Le Dr Rick Strassman (2005 [2001]) insiste sur la primauté du cadre dans l’expérience psychédélique, cadre orientant le vécu subjectif de l’expérience sans toutefois en conditionner le déroulement (tout comme le cadre d’une psychanalyse ne conditionne pas le déroulement de la séance mais crée les conditions favorables aux mouvements transférentiels).
L’intentionnalité du sujet est jugée ici primordiale : « Seul, rien ne vient. Si tu souhaites voir, rencontrer ton futur, tu dois le demander à la plante. Te concentrer » (Baud, 2009, p. 119). Selon les auteurs, plus le buveur d’ayahuasca est “expérimenté”, plus son intentionnalité sera prise en compte dans le déroulement de l’expérience psychédélique : « With experience one learns to handle the brew and the mental energies it generates » 3 (Shanon, 2008, p. 62) ; la manier implique que l’on sache vers quel but.

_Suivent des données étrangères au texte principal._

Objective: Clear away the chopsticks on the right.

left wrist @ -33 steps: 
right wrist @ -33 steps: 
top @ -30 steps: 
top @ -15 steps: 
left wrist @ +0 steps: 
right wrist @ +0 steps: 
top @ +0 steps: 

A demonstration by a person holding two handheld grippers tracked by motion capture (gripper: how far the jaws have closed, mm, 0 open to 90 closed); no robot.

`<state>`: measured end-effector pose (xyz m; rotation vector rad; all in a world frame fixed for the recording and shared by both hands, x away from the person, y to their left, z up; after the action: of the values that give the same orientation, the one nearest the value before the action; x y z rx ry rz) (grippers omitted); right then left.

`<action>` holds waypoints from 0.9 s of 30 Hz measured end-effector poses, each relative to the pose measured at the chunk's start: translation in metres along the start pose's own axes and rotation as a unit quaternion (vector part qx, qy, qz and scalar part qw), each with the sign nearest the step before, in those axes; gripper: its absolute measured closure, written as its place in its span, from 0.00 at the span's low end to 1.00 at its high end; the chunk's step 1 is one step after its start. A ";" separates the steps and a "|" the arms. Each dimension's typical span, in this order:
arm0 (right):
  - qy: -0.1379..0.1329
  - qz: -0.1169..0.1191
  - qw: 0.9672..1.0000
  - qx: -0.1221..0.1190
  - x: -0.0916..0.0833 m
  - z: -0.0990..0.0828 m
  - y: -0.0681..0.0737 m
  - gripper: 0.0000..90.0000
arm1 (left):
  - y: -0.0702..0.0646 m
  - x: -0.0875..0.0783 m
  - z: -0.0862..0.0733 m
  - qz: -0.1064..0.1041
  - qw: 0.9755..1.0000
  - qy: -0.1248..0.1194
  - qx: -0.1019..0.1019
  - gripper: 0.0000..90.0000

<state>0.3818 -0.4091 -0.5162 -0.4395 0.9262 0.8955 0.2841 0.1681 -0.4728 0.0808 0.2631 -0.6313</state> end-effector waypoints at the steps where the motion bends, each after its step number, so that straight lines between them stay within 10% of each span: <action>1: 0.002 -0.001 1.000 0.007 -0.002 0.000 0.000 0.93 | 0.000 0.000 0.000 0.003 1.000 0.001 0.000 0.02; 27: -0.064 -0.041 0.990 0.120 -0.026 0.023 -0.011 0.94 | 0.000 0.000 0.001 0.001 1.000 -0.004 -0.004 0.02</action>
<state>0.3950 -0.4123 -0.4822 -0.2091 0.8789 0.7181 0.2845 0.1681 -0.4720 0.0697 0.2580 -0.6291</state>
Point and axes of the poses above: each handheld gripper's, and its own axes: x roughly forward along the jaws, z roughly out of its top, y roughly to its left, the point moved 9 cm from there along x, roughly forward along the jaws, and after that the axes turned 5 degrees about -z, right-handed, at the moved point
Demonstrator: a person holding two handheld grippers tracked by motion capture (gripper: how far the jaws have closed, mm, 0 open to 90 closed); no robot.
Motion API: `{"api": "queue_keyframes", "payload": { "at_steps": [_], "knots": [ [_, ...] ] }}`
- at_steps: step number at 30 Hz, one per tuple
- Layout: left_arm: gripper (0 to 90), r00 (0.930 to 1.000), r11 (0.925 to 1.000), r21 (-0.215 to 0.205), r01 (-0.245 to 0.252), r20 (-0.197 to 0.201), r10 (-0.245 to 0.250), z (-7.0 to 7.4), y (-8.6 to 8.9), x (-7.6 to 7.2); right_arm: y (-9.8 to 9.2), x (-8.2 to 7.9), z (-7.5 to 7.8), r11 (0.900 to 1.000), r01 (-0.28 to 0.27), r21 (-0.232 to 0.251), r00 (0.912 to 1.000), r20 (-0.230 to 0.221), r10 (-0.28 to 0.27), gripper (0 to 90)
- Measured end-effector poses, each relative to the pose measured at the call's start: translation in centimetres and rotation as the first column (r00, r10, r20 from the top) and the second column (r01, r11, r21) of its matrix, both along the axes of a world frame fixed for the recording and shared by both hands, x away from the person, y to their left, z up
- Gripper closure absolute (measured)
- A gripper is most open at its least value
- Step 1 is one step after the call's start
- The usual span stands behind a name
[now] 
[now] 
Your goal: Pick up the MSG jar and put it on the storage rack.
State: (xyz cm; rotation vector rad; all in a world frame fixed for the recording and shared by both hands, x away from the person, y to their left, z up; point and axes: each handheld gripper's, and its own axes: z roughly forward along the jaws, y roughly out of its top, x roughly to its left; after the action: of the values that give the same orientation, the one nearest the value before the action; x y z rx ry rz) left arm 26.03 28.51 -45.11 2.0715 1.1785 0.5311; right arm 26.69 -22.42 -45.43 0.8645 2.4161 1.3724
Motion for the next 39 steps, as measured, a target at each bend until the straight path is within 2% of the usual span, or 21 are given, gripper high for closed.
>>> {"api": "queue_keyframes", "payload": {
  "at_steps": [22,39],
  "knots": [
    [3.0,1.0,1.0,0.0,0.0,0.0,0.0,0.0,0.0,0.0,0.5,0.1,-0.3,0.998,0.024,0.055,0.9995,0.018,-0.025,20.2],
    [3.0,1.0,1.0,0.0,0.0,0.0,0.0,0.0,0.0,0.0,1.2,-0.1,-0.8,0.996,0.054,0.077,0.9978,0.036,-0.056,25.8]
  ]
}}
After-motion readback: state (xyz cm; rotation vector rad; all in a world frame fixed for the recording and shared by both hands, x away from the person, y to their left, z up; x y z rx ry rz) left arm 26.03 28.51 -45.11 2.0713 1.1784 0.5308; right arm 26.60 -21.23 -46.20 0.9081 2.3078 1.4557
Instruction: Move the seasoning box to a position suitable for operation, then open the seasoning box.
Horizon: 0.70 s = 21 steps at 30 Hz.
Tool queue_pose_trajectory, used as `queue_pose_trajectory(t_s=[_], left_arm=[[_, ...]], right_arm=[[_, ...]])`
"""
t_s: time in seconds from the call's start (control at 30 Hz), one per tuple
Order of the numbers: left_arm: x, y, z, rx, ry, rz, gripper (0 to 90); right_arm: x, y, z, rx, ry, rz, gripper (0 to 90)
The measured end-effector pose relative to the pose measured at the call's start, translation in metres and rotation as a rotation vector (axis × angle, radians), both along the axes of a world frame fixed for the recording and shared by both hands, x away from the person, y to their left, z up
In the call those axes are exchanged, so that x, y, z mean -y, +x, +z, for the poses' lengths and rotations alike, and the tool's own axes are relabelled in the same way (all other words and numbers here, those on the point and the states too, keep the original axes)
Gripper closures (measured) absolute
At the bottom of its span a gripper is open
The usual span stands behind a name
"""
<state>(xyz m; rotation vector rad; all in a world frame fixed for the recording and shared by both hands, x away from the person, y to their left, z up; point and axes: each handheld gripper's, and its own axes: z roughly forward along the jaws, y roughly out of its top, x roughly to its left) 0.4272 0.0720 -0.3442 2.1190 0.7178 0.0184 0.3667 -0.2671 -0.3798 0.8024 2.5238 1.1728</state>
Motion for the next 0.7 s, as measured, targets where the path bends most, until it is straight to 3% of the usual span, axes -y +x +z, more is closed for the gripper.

L’ayahuasca, objet du chamanisme
Le chamanisme repose sur une conception du monde soutenue par « le postulat de l’existence d’un “monde” différent du monde phénoménal accessible par les sens usuels » (Escande, 2001, p. 21). Le chaman pourrait atteindre cet espace transcendantal de manière contrôlée et avoir ainsi un accès privilégié au monde invisible, celui des esprits. L’homme ordinaire, lui, ne pourrait accéder à ce “monde-autre” qu’à sa mort ou lors de rares occasions avec l’aide et la protection du chaman. Pour accéder à ce “monde-autre”, certaines sociétés avec chaman utilisent des plantes psychédéliques, d’autres non.
Selon les chamans amazoniens, les plantes utilisées ont un pouvoir, font voir et partagent un savoir. Elles leur enseigneraient directement les secrets de la nature environnante, la manière de soigner les maladies et renseigneraient toutes sortes d’informations utiles à la communauté. En Amazonie, la liane ayahuasca y est considérée comme une des plus importantes “planta con madre”, ou “plante maîtresse” (plante avec un pouvoir important).